I tried to find the rational with some of the utility engineers involved on this design and also with the vendor of the circuit breaker. However, I was not lucky finding a good answer to justify using one vs. the other type of breaker. Appear that the engineers that developed the guideline are not longer with the utility and not ones know the background or rational of this application.

I am posting a list of rated parameters for both breakers with the hope that some one brings some light or suggestion to demystify why both units are used in the same substation.

 
 http://files.engineering.com/getfile.aspx?folder=4c1a8d30-5068-449f-bad8-0abd86e0d159&file=Hydraulic_Vs_Pneumatic_Breakers.pdf
Where they all installed at the same time?
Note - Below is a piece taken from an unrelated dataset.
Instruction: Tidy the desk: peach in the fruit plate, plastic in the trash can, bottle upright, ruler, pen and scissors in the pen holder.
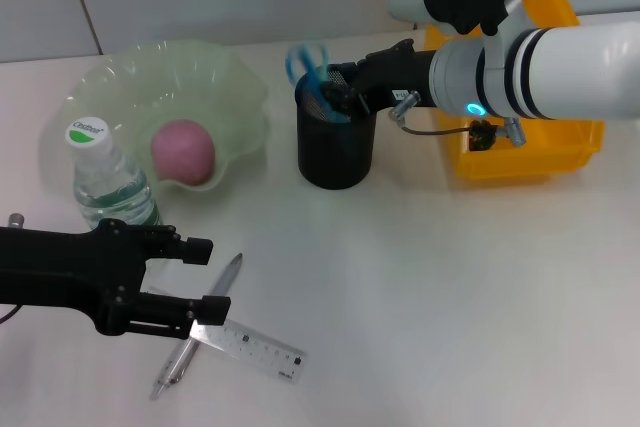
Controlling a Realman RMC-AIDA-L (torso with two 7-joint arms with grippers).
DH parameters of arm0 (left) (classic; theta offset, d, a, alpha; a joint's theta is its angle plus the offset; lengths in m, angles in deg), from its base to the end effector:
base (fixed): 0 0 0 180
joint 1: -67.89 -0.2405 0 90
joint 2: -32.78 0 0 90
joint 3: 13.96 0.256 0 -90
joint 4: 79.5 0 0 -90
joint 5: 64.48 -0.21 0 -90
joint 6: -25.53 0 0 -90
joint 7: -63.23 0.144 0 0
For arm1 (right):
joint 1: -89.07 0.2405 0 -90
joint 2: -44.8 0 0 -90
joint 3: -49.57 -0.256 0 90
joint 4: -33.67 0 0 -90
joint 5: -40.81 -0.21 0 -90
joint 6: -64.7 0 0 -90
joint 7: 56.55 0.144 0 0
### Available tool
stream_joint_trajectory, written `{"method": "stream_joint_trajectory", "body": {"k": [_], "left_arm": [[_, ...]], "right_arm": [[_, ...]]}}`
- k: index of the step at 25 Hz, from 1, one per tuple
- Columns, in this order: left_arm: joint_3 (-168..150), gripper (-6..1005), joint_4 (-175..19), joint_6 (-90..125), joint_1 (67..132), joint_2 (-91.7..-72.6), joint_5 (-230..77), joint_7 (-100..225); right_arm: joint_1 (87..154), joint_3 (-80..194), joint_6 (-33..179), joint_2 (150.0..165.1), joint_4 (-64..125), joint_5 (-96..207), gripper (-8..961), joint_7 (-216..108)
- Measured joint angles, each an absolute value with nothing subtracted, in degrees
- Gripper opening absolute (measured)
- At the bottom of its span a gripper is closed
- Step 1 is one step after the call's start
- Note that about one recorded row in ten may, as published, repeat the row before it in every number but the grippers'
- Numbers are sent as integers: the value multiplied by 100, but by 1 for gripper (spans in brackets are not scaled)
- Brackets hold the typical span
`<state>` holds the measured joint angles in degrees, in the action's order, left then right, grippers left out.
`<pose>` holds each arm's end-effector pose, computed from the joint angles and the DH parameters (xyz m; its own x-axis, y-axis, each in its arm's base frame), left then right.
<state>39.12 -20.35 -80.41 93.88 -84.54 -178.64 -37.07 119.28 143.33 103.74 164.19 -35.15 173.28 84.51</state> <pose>-0.2262 0.2990 0.0334 0.8580 0.4123 0.3064 0.4034 -0.9101 0.0951 0.1499 0.4032 -0.0443 0.8792 -0.3807 -0.2863 -0.4757 -0.6685 -0.5717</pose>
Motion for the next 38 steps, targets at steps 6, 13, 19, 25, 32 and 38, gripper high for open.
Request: {"method": "stream_joint_trajectory", "body": {"k": [6, 13, 19, 25, 32, 38], "left_arm": [[3912, 777, -2035, -8040, 9403, -8446, -17864, -3707], [3912, 777, -2035, -8030, 9413, -8446, -17864, -3721], [3912, 776, -2035, -8034, 9424, -8446, -17864, -3752], [3905, 776, -2033, -8024, 9431, -8446, -17864, -3784], [3893, 775, -2034, -8020, 9469, -8446, -17864, -3835], [3895, 775, -2035, -8031, 9472, -8439, -17864, -3857]], "right_arm": [[11905, 14373, 10370, 16415, -3553, 17290, 333, 8451], [11749, 14322, 10380, 16412, -3873, 17258, 480, 8451], [11400, 13908, 11102, 16403, -4788, 17251, 542, 8480], [11468, 12649, 13275, 16398, -5608, 17086, 541, 8563], [12013, 11097, 15810, 16321, -5782, 17117, 541, 8577], [12131, 10909, 16527, 16204, -5562, 17349, 540, 8577]]}}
Or was it that one type was installed for the initial construction and the other type used for an expansion?
 
The breakers are new purchased at the same time. According with the manufacturer they can provide same type of breaker design.

The torsional bars operating mechanism do not meet the CO duty cycle required by the utility project and the utility standard practice. The selection of this vendor was based in several factors including the high TRV rating (above the Std values by IEEE/IEC) driven by a few HV series cap banks connected in the power systems.


 
Perhaps an attempt to avoid some common mode failures? Looks like the whole interrupter is a different design. Is there a pattern to how they are spread out?